Les violentes rafales de vent de ce mardi, qui ont pu dépasser 100 km/h sur le lac de Serre-Ponçon, ont poussé le phénomène des vents de sable à l’extrême. Au point de toucher l’ensemble des rives du lac et de remonter jusqu’au Guillestrois! « Face à un tel phénomène, on ne peut pas grand chose, d’autant qu’il est généralisé et dépasse très largement la zone habituellement concernée », avoue Franck Belotti, directeur Durance-Verdon à EDF. Le dispositif de prévention a cependant été renforcé : ce mercredi, un véhicule d’arrosage circule en permanence au Chadenas, à Embrun, et trois véhicules sont déployés aux abords de la digue de Crots (un qui assure le hersage et deux autres l’arrosage).

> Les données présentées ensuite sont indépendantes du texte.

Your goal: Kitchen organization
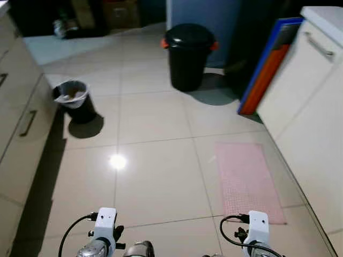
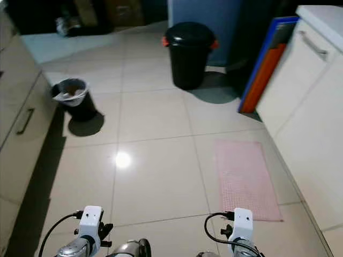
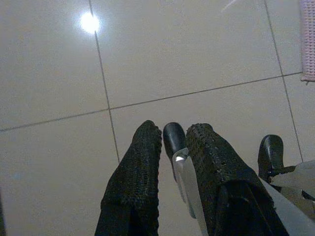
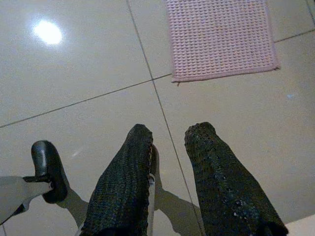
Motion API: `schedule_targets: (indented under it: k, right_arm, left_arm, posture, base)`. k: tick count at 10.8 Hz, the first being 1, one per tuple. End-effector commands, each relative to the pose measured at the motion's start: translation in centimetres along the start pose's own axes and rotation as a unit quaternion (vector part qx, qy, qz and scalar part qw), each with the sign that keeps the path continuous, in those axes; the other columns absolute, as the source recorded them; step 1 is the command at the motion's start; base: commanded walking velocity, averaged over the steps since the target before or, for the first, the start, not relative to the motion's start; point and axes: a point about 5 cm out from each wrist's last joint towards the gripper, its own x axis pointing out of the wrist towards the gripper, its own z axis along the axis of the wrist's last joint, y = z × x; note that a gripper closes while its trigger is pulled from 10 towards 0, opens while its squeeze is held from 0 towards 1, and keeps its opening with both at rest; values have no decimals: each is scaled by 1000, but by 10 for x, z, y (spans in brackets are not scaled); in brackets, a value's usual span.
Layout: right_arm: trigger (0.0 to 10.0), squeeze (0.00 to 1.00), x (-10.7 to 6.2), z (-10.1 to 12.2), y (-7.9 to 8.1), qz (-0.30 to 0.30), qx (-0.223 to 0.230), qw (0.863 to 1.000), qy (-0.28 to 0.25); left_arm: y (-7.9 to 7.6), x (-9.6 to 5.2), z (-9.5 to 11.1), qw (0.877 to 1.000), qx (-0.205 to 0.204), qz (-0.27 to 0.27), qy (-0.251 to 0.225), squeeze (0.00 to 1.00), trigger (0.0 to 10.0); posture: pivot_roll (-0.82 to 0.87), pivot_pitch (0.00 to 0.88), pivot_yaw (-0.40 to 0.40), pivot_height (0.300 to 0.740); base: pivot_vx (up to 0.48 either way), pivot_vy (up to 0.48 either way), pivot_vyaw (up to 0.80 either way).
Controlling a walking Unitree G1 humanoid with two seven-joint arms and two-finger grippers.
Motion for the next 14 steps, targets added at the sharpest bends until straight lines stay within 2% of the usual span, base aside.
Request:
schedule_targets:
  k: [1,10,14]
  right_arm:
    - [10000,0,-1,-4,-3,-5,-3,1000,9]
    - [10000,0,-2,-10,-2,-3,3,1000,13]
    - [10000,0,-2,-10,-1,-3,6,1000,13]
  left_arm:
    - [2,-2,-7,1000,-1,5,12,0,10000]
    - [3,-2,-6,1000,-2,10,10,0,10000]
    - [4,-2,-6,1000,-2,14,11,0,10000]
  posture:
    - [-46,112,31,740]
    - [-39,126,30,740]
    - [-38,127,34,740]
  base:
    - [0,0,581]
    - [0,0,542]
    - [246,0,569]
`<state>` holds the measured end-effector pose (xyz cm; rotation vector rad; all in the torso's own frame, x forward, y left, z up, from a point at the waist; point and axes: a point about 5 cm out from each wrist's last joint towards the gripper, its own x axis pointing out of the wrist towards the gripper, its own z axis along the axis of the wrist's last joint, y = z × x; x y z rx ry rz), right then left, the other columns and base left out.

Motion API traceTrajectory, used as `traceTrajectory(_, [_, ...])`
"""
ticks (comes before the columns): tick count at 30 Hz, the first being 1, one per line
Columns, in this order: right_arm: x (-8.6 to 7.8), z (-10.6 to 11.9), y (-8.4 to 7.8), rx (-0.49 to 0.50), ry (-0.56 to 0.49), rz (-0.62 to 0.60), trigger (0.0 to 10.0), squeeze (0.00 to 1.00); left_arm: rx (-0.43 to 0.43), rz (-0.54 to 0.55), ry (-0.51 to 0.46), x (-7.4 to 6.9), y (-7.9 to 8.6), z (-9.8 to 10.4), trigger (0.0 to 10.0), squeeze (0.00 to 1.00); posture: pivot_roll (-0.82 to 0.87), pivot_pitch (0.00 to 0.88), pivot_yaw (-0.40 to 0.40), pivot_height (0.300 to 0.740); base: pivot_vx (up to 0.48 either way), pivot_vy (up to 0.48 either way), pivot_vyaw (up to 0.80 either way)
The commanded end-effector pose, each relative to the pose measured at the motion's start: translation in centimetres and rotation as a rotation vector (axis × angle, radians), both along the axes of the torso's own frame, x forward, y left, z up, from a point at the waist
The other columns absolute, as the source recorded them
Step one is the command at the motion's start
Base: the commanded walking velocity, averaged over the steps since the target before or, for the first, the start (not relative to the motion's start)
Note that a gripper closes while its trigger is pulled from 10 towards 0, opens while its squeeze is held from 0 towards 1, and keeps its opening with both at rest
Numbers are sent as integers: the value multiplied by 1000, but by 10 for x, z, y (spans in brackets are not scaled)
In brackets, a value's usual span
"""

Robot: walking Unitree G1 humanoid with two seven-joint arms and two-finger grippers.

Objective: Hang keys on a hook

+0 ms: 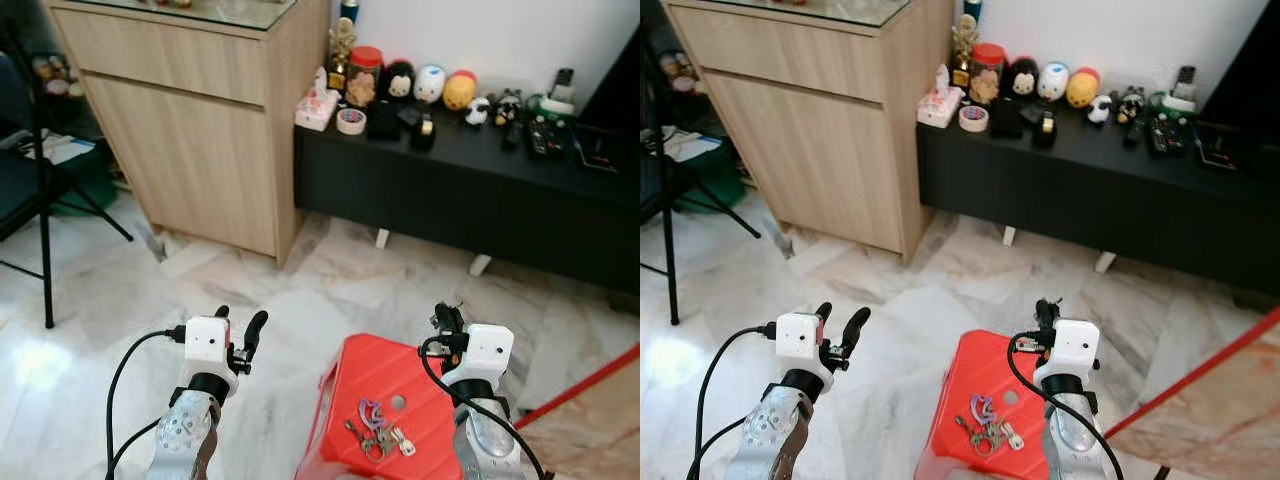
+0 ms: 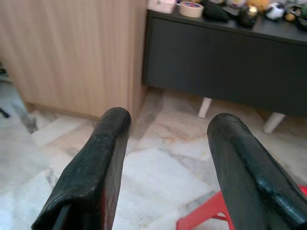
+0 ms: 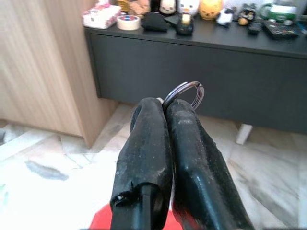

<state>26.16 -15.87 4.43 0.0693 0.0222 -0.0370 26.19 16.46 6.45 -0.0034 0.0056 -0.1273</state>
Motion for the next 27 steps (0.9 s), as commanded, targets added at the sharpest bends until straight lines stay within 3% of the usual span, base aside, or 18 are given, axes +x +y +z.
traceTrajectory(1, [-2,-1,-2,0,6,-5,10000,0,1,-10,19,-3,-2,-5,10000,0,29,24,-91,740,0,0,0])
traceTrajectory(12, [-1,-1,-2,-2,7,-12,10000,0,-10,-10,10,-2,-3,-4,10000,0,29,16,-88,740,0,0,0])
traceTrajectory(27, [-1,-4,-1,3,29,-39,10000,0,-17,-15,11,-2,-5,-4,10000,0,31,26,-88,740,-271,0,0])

Ce mercredi matin, EDF et le Smadesep (Syndicat mixte d’aménagement et de développement de Serre-Ponçon) ont fait le point sur les dispositifs déployés pour remédier ou en tout cas contenir les vents de sable, qui touchent régulièrement la « queue de retenue » et notamment Embrun, Baratier et Crots. Trois solutions ont été planifiées depuis janvier : l’extraction de sédiments au Chadenas, à Embrun (des camions de la Routière du Midi tournent en permanence sur le site, et 100.000 m3 de matériaux ont déjà été retirés) ; l’arrosage et le hersage sur une surface d’environ 25 hectares (Baratier et Crots), avec des tracteurs équipés d’une herse qui interviennent en complément de camions citernes, permettant d’humidifier les sédiments et de la prolonger par une meilleur homogénéisation entre les grains ; la végétalisation d’une dizaine d’hectares le long de la digue de Crots (des graines d’orge à pousse rapide ont été semées par un agriculteur la semaine dernière).

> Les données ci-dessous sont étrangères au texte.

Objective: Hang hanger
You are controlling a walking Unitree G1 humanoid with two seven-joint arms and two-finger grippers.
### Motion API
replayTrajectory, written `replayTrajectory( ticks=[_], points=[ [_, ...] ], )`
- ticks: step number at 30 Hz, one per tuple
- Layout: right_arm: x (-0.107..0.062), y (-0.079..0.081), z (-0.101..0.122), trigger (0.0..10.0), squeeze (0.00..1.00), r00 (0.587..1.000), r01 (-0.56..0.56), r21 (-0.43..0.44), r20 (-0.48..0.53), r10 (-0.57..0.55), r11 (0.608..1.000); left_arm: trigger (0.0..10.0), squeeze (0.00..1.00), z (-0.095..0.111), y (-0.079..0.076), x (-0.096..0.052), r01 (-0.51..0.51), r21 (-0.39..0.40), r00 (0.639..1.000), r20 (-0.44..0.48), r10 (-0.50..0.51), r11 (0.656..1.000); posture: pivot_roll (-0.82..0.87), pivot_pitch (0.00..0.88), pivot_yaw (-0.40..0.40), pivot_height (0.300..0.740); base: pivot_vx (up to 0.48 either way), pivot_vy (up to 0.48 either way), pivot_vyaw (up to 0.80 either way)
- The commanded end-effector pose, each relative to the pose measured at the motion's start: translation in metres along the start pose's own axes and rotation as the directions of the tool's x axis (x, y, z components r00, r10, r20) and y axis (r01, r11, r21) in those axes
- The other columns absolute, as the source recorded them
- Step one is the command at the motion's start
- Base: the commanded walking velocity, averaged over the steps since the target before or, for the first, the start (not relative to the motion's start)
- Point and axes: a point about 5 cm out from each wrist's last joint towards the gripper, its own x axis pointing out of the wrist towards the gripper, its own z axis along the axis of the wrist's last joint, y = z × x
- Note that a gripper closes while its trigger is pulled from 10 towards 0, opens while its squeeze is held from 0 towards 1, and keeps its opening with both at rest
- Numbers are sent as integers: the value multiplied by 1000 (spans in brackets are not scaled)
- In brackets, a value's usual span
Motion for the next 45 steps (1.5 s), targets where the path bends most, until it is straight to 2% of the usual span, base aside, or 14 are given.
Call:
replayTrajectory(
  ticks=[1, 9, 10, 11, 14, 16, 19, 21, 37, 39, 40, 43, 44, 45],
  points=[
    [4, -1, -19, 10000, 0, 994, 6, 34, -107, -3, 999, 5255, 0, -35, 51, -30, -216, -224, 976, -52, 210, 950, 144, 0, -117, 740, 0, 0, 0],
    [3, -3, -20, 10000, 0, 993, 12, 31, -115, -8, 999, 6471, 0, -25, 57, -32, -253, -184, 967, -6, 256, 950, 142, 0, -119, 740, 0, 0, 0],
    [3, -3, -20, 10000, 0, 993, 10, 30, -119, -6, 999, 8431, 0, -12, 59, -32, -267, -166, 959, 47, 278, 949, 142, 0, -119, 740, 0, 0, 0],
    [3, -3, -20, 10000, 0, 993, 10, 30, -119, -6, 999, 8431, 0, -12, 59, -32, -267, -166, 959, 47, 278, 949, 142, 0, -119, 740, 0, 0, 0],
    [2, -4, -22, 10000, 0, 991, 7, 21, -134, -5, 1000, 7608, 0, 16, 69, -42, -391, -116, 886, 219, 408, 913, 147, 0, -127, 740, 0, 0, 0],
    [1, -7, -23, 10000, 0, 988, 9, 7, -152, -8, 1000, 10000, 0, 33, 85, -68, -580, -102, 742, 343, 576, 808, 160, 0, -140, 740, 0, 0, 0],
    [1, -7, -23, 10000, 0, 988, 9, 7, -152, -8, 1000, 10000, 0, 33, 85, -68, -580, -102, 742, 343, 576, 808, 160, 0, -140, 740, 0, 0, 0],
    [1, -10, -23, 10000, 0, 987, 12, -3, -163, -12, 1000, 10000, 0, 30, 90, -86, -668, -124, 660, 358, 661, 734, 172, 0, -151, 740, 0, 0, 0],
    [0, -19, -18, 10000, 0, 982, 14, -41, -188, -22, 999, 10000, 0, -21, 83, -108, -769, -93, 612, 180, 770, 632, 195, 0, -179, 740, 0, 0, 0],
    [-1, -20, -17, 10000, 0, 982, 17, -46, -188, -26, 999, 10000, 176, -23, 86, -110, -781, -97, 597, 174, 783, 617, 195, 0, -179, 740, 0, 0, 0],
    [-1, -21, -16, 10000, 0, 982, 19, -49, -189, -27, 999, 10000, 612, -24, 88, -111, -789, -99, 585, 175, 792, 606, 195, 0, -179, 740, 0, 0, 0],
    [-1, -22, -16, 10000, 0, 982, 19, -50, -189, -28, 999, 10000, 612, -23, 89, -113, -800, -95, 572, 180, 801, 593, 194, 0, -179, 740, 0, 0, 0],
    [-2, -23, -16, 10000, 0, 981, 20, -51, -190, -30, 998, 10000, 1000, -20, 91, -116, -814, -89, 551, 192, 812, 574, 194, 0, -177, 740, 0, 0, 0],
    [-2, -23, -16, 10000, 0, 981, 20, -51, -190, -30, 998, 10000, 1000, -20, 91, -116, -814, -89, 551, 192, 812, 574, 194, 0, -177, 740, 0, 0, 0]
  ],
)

Pour EDF, « la solution miracle n’existe pas »

« Je crois aux solutions robustes et souples, car nous avons besoin de quelque chose de flexible, sachant que la situation bouge chaque année », observe Franck Belotti. « La solution miracle n’existe pas, cela passe probablement par un mix de solutions. Mais je n’exclus aucune piste. On ne traite certainement pas ce problème par dessus la jambe. Ce qui est sûr, c’est que les matériaux fixés au sol, ça marche. » L’hypothèse d’un barrage ou d’une digue sur le torrent de Boscodon est cependant écartée : « Ce serait pire, car cela retiendrait les sédiments en amont. Il y a un intérêt à limiter les sédiments dans une zone pour pouvoir mieux les traiter. »

Jean Bernard, maire de Baratier, a évoqué la possibilité de recourir à des filets ou des canisses, à la manière des dispositifs utilisés contre les congères ou contre le sable en bord de mer. « Nous allons y réfléchir très vite », promet M. Belotti. « Cette piste me paraît bonne, c’est une solution souple qu’on pourrait tester sur une zone déterminée », souligne Victor Bérenguel, maire de Savines-le-Lac et président du Smadesep.

En attendant, une réunion d’information devrait être organisée d’ici 15 jours avec les commerçants concernés. Ce mardi, certains d’entre eux ont été contraints d’interrompre leurs activités du fait des conséquences des violents vents de sable.